## Requirement
Read the lines of the data below and retrieve those with "outline".

═══ Given records

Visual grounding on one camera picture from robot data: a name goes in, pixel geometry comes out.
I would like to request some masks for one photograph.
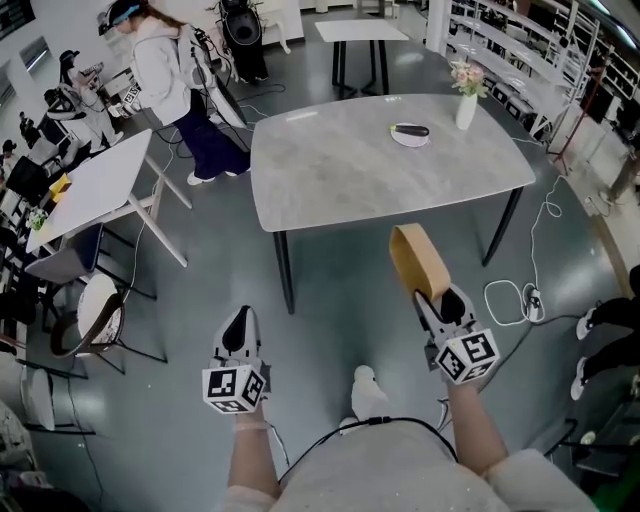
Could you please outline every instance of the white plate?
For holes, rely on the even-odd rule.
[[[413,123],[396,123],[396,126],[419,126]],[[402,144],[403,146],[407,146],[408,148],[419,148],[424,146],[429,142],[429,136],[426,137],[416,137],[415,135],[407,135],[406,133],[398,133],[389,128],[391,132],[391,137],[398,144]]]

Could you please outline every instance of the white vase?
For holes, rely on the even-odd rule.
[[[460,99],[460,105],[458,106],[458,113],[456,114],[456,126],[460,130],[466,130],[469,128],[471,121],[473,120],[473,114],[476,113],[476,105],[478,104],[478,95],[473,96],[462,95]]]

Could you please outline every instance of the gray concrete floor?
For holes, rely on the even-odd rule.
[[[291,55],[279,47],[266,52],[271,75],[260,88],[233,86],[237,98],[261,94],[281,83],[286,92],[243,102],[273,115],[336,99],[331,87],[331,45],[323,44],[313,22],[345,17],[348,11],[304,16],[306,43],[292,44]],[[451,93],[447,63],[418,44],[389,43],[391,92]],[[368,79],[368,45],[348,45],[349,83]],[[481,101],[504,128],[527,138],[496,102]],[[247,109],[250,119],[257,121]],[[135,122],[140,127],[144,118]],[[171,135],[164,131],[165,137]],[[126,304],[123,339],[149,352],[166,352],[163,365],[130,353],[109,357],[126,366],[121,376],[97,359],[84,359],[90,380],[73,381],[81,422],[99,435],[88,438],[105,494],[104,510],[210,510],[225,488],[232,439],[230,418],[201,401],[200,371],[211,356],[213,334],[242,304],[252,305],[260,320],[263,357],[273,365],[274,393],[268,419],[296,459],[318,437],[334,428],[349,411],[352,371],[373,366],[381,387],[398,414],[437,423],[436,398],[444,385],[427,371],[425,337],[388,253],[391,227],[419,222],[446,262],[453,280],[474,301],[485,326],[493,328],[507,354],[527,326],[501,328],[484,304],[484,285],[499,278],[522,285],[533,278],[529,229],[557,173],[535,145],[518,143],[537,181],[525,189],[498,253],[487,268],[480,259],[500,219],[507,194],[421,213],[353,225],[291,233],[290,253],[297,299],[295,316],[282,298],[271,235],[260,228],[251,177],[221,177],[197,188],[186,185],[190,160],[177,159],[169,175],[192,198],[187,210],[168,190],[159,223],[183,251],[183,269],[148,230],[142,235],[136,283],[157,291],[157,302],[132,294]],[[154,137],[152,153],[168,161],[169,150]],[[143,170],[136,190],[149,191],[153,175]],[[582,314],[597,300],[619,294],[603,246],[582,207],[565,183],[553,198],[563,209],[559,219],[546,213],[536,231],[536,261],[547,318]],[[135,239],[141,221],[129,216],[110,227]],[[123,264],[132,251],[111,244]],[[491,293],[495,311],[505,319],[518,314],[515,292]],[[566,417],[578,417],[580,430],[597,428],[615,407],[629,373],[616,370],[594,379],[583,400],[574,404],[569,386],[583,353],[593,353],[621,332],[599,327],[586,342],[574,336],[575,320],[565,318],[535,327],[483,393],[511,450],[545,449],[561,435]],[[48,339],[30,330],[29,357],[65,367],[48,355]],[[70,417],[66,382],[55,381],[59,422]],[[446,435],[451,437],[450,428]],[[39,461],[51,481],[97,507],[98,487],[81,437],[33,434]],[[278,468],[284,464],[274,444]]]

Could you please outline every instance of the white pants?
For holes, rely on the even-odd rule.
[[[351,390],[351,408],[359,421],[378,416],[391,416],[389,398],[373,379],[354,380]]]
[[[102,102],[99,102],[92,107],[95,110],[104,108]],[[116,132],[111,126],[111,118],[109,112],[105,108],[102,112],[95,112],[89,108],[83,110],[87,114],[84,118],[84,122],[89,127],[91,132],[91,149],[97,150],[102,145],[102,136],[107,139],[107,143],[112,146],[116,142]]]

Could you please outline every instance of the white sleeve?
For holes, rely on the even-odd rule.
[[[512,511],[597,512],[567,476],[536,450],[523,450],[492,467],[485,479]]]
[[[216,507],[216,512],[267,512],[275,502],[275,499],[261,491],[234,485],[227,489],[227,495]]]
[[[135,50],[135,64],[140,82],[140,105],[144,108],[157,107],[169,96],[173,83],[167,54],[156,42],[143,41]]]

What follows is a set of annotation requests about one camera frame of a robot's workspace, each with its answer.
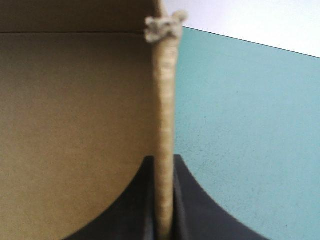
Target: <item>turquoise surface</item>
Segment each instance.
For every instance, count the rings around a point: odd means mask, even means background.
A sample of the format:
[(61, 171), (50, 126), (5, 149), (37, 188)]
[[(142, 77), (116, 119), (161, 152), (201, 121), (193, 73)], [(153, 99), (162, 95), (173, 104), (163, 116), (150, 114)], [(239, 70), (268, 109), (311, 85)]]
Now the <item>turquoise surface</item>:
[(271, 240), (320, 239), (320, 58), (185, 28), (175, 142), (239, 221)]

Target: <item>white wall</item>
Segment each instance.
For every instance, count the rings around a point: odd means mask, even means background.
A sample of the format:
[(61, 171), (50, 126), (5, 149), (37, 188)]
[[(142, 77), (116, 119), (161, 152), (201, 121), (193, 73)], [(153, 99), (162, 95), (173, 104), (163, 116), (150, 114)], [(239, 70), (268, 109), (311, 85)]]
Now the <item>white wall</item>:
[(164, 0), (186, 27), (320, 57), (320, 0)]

══════

## Answer to the exercise
Could you please outline every instance of the white plate?
Could you please outline every instance of the white vase?
Could you please outline every instance of the gray concrete floor?
Could you please outline every instance of the white pants?
Could you please outline every instance of the white sleeve?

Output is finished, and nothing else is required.